Monday, 10 June 2013
Theatre review: Surprise Theatre - Cakes and Finance
As part of the Open Court festival we have Surprise Theatre, in which a different short piece is performed every Monday and Tuesday night for two performances only (7:30pm and 9pm.) Title, subject matter, writer and cast are all a secret until the moment the curtains that have been installed in the Jerwood Theatre Upstairs pull back and the show starts.
With my somewhat hectic theatrical schedule I could only make one performance of Surprise Theatre, and as it happens it was the first. The curtains went back to reveal Mark Ravenhill at a lectern, with projections behind him alternating images of the Royal Court's building, Canary Wharf, and cakes. The information sheet (given out after the performance had ended) says "Over the last ten days Mark Ravenhill conducted individual interviews with playwrights asking them the question 'what is your ideal theatre,' this performance lecture is a distillation of their responses." The playwrights in question are April De Angelis, Howard Brenton, Tim Crouch, Chris Goode, Zinnie Harris, Ella Hickson, Gregory Motton, Philip Ridley and Simon Stephens, and the play is called Cakes and Finance.
Ravenhill, directed by Richard Twyman, lectures us with excerpts from these interviews for 45 minutes, with a recorded voice giving a title to each little section. It feels like it should be the introduction to the piece of theatre but no, this is the whole thing. What's frustrating is that the individual comments by writers are, more often than not, rather interesting, often amusing (you aren't told who said what, Ridley was the only one I could pick out for certain.) But lumped together in a speech by a non-actor who makes for a decent but unspectacular performer the end result is dull, and of course by its very nature self-indulgent.
Perhaps this is entirely Ravenhill's doing as he's the one credited with the work, but for me it didn't bode well for the season - that the opening statement should be a bald celebration of how everything writers have to say about theatre is worth listening to. I got the feeling that Ravenhill was doing impressions of some of the playwrights he was quoting, which I'm sure is LOLHILARIOUS if you know them personally, but doesn't exactly do much to dispel the feeling that this is the writers treating the platform they've been given as a big public circle-jerk.
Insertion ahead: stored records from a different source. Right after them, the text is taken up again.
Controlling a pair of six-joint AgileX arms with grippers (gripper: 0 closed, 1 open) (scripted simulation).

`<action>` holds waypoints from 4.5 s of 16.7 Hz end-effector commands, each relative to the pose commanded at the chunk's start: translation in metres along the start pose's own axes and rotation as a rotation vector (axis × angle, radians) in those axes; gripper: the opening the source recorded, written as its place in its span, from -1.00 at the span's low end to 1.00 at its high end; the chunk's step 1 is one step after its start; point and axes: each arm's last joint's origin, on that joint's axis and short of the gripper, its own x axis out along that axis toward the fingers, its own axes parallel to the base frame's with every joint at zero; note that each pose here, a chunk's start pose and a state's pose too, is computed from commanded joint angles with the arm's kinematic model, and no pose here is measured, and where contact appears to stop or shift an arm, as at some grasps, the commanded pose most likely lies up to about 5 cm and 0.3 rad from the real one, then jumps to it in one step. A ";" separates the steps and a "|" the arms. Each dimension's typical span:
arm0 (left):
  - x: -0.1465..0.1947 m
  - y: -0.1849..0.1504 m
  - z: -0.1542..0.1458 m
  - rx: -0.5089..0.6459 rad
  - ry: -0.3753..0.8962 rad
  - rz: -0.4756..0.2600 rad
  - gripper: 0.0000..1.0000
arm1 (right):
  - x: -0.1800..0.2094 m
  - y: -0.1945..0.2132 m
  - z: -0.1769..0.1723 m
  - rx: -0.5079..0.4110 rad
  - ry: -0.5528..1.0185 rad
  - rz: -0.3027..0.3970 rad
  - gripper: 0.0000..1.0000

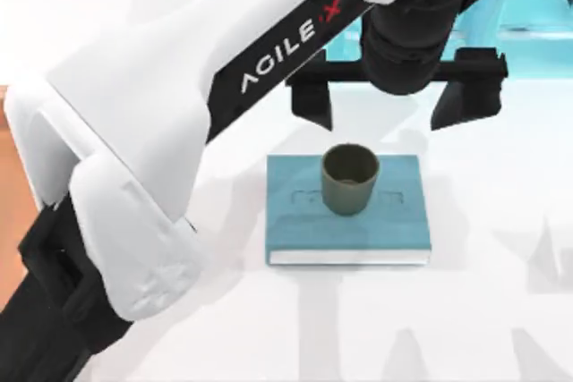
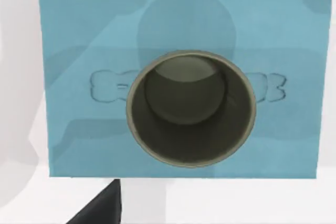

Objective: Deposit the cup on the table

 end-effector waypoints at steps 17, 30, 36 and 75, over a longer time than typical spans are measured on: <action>0.075 -0.008 0.000 0.007 0.010 0.010 1.00 | 0.000 0.000 0.000 0.000 0.000 0.000 1.00; 0.103 -0.005 -0.004 0.007 0.005 0.004 0.40 | 0.000 0.000 0.000 0.000 0.000 0.000 1.00; 0.103 -0.005 -0.004 0.007 0.005 0.004 -0.51 | 0.000 0.000 0.000 0.000 0.000 0.000 1.00; 0.048 0.098 0.078 0.002 0.180 -0.004 -1.00 | 0.000 0.000 0.000 0.000 0.000 0.000 1.00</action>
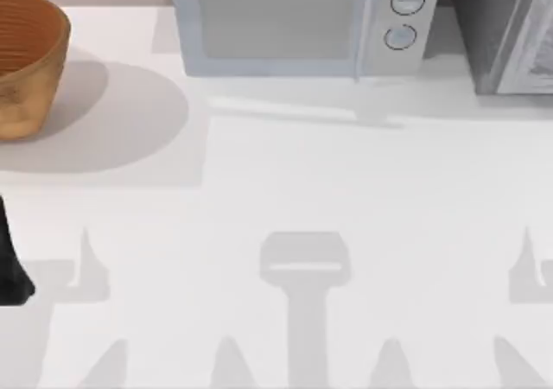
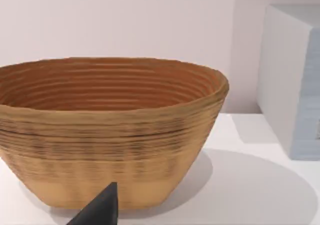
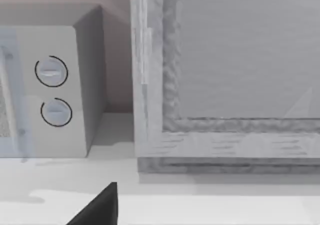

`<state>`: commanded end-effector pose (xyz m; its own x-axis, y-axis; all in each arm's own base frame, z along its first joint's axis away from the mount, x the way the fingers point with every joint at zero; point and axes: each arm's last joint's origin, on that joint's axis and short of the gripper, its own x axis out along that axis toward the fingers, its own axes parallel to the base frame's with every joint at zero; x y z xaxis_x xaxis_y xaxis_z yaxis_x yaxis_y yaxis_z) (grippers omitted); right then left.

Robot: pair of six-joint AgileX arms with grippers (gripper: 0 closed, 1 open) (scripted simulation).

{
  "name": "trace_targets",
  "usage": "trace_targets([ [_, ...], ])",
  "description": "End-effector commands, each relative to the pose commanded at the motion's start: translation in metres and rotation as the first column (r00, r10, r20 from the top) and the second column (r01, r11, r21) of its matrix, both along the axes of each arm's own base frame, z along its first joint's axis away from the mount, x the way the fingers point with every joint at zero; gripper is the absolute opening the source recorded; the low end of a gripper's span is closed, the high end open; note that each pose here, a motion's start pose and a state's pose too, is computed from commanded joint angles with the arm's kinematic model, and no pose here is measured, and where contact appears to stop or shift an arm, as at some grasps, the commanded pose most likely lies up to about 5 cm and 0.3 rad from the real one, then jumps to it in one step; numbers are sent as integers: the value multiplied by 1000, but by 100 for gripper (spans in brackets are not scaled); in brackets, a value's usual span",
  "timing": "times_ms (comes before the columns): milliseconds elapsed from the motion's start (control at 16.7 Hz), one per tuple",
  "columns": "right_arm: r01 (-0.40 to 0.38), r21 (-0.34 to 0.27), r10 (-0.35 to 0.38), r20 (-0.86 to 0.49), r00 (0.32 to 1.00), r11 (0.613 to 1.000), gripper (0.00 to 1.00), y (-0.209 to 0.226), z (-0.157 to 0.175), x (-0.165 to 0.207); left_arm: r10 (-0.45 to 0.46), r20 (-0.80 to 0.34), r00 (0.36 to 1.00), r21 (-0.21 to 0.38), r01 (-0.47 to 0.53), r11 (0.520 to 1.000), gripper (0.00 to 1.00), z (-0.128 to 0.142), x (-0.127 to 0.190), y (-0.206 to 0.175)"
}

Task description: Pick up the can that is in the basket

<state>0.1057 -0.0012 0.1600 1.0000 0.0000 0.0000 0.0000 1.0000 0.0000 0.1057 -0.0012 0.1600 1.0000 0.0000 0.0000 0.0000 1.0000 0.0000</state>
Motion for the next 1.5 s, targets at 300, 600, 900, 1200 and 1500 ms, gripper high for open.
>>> trace_targets([
  [300, 0, 0, 0, 0, 1000, 1000, 100, 0, 0, 0, 11, -30, 999, 4, -11, 1000, 100, 11, 0, 1],
  [600, 0, 0, 0, 0, 1000, 1000, 100, 0, 0, 0, 39, -180, 983, 24, -35, 999, 100, 63, 12, 6],
  [900, 0, 0, 0, 0, 1000, 1000, 100, 0, 0, 0, 52, -411, 910, 45, -37, 998, 100, 133, 63, 16],
  [1200, 0, 0, 0, 0, 1000, 1000, 100, 0, 0, 0, 41, -649, 759, 41, -19, 999, 100, 175, 160, 38],
  [1500, 0, 0, 0, 0, 1000, 1000, 100, 0, 0, 0, -2, -832, 555, 0, 4, 1000, 100, 159, 270, 69],
])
Four people stormed out once it became apparent this was all we were getting - this being the Royal Court, I can't discount that being part of the show, in which case it would count as the only part of it that was actually theatre. Two of the escapees actually went off via the stage door - "it gets better!" lied Ravenhill after them. Far be it from me to tell him how to do his job, but maybe he should leave the verbatim theatre to Alecky Blythe - at least she fashions a narrative from what she's collected.
And I'm sure it does get better as the Surprise Theatre season goes on, and I'm sure there'll be performances I'll be gutted to miss - perhaps ones that are actually theatrical. The 9pm performances will be livestreamed here, and apparently will subsequently remain available to view for the rest of the festival's duration, so hopefully I'll be able to catch those I can't make (and maybe even stage-to-screen review them, who knows.) But what a strange, arrogant way to open a season like this.
Surprise Theatre is booking in repertory until the 16th of July at the Royal Court's Jerwood Theatre Upstairs.
Running time for all shows will be under an hour.